> _Work item_:
Write only the number of lines in the records beneath that hold "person".

### Task inputs ###

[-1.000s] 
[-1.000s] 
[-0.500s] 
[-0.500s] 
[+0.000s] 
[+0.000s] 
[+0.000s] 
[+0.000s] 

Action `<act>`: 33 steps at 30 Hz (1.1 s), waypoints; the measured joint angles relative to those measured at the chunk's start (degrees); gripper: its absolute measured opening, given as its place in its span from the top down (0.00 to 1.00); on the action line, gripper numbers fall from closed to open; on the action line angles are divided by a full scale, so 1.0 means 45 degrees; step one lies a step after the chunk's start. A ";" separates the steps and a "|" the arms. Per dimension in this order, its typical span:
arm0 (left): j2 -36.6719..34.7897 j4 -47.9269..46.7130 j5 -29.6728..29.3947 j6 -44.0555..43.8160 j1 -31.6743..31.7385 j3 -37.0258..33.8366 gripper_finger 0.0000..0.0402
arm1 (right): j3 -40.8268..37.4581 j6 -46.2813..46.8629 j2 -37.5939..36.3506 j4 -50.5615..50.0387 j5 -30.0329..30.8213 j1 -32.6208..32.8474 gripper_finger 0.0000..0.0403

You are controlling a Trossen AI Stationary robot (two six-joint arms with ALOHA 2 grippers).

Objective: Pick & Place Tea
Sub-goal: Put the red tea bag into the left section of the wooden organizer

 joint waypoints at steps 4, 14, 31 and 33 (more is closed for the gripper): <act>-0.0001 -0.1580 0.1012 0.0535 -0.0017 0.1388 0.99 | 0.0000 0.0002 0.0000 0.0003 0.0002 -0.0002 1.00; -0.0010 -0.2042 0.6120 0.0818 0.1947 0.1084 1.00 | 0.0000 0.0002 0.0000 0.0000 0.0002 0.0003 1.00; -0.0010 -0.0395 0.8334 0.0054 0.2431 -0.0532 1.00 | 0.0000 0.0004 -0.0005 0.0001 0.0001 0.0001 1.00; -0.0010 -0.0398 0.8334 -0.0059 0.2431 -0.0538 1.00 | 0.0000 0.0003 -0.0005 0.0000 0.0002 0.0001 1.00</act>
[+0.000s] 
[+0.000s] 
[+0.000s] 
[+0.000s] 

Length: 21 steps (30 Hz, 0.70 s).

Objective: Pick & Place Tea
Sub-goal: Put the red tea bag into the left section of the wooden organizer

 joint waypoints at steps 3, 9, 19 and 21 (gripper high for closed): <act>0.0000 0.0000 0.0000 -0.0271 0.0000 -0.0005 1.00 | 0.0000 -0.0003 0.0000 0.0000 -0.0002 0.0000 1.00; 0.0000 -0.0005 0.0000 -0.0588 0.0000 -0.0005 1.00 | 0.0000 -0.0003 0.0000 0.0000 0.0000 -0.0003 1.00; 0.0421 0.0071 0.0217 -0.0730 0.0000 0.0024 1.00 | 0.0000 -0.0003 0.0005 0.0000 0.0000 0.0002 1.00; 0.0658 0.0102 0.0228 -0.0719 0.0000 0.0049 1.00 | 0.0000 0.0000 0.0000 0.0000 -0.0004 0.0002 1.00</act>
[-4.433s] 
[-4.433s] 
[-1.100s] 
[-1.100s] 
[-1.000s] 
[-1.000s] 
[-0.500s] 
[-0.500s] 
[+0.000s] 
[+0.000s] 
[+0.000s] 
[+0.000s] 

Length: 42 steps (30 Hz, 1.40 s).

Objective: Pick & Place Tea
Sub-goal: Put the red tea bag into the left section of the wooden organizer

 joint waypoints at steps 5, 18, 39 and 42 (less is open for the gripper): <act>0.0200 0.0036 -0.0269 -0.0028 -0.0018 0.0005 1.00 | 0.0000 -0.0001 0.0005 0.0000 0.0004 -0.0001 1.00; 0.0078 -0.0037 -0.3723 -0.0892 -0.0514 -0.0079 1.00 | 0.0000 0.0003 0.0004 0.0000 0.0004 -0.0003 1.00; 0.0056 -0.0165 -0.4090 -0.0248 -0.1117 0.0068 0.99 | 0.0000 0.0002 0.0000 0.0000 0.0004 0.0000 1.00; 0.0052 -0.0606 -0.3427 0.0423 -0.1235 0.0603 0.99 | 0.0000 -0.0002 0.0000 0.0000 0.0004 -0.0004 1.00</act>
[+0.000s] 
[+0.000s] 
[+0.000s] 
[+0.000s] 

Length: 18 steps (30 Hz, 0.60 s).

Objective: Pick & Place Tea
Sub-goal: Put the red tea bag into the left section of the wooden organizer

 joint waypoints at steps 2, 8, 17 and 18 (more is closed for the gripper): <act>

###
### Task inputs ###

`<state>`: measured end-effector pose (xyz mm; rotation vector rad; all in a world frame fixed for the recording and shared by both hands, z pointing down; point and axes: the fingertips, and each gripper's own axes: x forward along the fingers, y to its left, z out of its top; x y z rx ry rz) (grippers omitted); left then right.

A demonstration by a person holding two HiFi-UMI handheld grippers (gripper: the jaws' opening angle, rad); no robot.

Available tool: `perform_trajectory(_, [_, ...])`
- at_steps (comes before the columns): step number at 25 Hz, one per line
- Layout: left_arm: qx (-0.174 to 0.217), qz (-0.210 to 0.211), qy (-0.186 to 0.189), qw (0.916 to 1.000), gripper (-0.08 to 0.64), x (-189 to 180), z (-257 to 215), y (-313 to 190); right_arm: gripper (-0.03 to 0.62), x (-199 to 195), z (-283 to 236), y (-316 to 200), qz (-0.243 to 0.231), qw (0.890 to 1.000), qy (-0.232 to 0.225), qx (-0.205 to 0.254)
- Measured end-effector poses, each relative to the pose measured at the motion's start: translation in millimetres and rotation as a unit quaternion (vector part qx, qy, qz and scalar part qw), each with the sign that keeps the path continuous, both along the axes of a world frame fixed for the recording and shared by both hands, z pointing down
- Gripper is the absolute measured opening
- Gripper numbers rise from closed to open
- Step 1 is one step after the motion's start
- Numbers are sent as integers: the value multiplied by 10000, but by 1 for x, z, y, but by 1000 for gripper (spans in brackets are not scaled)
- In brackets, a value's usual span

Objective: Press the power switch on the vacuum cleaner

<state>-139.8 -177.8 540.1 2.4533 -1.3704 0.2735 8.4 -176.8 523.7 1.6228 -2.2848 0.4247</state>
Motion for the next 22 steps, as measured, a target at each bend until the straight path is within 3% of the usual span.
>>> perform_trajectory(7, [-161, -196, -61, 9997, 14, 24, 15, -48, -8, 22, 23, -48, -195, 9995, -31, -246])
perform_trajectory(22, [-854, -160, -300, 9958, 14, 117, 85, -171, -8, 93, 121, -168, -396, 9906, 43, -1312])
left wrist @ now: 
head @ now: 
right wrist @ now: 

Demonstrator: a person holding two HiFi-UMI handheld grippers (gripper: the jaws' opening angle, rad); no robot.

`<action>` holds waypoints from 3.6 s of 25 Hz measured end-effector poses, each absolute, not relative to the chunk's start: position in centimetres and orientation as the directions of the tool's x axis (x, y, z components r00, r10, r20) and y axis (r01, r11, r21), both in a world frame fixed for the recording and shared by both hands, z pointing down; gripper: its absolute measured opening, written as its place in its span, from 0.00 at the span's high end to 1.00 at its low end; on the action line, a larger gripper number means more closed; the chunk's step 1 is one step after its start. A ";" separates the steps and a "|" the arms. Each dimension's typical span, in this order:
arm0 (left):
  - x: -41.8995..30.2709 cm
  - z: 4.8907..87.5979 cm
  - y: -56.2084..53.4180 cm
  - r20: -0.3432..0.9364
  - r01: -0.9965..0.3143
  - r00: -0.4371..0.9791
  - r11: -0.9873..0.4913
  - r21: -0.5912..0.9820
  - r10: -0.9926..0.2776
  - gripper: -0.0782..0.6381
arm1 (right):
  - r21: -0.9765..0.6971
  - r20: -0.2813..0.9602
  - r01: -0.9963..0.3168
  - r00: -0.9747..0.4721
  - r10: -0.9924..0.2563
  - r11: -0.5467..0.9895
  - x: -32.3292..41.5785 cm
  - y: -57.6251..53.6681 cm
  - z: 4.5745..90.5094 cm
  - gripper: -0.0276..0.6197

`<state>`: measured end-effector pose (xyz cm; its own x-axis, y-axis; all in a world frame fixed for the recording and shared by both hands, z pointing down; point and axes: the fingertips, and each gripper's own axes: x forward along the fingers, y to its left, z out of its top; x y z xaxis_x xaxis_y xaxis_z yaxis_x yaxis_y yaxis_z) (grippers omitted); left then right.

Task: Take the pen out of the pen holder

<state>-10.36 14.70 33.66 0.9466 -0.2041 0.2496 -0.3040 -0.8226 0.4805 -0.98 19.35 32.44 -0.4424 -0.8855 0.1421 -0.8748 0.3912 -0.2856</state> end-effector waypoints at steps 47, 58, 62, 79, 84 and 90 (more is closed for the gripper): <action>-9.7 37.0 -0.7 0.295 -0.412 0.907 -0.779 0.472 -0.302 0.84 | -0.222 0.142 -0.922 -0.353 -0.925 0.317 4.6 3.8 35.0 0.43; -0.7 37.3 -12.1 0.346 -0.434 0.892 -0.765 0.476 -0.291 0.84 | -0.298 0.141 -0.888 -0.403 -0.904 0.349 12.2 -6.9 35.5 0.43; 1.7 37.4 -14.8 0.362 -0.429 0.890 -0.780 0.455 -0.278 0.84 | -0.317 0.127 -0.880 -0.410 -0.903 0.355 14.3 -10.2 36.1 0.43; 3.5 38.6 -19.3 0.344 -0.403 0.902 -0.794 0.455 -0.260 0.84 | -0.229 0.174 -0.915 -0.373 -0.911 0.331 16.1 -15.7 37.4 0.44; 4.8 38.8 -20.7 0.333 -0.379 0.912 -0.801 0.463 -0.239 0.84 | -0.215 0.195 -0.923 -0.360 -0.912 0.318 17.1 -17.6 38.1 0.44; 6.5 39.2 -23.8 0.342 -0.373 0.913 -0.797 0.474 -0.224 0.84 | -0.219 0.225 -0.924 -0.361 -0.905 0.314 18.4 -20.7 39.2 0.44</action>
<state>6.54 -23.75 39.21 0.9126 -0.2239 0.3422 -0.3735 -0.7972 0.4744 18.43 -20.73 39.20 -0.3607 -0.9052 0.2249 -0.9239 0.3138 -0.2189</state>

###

> _Exercise result_:
2